- **Problem**: Each line of the data should be duplicated precisely.

--*--

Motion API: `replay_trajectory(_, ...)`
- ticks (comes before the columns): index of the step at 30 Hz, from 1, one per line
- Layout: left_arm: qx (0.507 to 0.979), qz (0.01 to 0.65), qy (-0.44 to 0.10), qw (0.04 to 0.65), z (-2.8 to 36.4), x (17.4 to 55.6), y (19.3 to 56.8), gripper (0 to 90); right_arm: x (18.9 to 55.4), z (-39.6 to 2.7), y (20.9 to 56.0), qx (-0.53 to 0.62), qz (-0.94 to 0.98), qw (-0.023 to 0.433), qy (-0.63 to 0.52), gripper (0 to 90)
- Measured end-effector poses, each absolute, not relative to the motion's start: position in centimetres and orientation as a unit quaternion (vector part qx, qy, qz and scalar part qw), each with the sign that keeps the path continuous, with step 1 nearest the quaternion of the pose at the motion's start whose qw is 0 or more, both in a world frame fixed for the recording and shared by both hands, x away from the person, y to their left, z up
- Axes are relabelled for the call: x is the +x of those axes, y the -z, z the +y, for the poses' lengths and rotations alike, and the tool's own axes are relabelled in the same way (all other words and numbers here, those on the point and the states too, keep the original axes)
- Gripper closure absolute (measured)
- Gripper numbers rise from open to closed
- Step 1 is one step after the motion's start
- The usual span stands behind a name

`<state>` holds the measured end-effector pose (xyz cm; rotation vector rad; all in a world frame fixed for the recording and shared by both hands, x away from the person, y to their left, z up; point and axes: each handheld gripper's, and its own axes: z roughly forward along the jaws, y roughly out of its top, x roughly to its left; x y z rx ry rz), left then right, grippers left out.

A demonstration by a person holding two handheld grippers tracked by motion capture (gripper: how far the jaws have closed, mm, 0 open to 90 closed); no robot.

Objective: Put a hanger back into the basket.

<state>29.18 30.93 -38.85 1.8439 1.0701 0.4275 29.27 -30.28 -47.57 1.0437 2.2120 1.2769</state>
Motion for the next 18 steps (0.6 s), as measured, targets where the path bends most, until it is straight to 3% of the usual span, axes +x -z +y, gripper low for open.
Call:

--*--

- **Output of the exercise**:
Motion API: `replay_trajectory(_, ...)`
- ticks (comes before the columns): index of the step at 30 Hz, from 1, one per line
- Layout: left_arm: qx (0.507 to 0.979), qz (0.01 to 0.65), qy (-0.44 to 0.10), qw (0.04 to 0.65), z (-2.8 to 36.4), x (17.4 to 55.6), y (19.3 to 56.8), gripper (0 to 90); right_arm: x (18.9 to 55.4), z (-39.6 to 2.7), y (20.9 to 56.0), qx (-0.53 to 0.62), qz (-0.94 to 0.98), qw (-0.023 to 0.433), qy (-0.63 to 0.52), gripper (0 to 90)
- Measured end-effector poses, each absolute, not relative to the motion's start: position in centimetres and orientation as a unit quaternion (vector part qx, qy, qz and scalar part qw), each with the sign that keeps the path continuous, with step 1 nearest the quaternion of the pose at the motion's start whose qw is 0 or more, both in a world frame fixed for the recording and shared by both hands, x away from the person, y to their left, z up
- Axes are relabelled for the call: x is the +x of those axes, y the -z, z the +y, for the poses' lengths and rotations alike, and the tool's own axes are relabelled in the same way (all other words and numbers here, those on the point and the states too, keep the original axes)
- Gripper closure absolute (measured)
- Gripper numbers rise from open to closed
- Step 1 is one step after the motion's start
- The usual span stands behind a name

`<state>` holds the measured end-effector pose (xyz cm; rotation vector rad; all in a world frame fixed for the recording and shared by both hands, x away from the person, y to their left, z up; point and axes: each handheld gripper's, and its own axes: z roughly forward along the jaws, y roughly out of its top, x roughly to its left; x y z rx ry rz), left then right, grippers left out.

A demonstration by a person holding two handheld grippers tracked by motion capture (gripper: how far the jaws have closed, mm, 0 open to 90 closed); no robot.

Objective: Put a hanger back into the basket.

<state>29.18 30.93 -38.85 1.8439 1.0701 0.4275 29.27 -30.28 -47.57 1.0437 2.2120 1.2769</state>
Motion for the next 18 steps (0.6 s), as measured, targets where the path bends most, until it is straight to 3% of the usual span, axes +x -z +y, gripper low for open.
Call:

That completes the output for this exercise.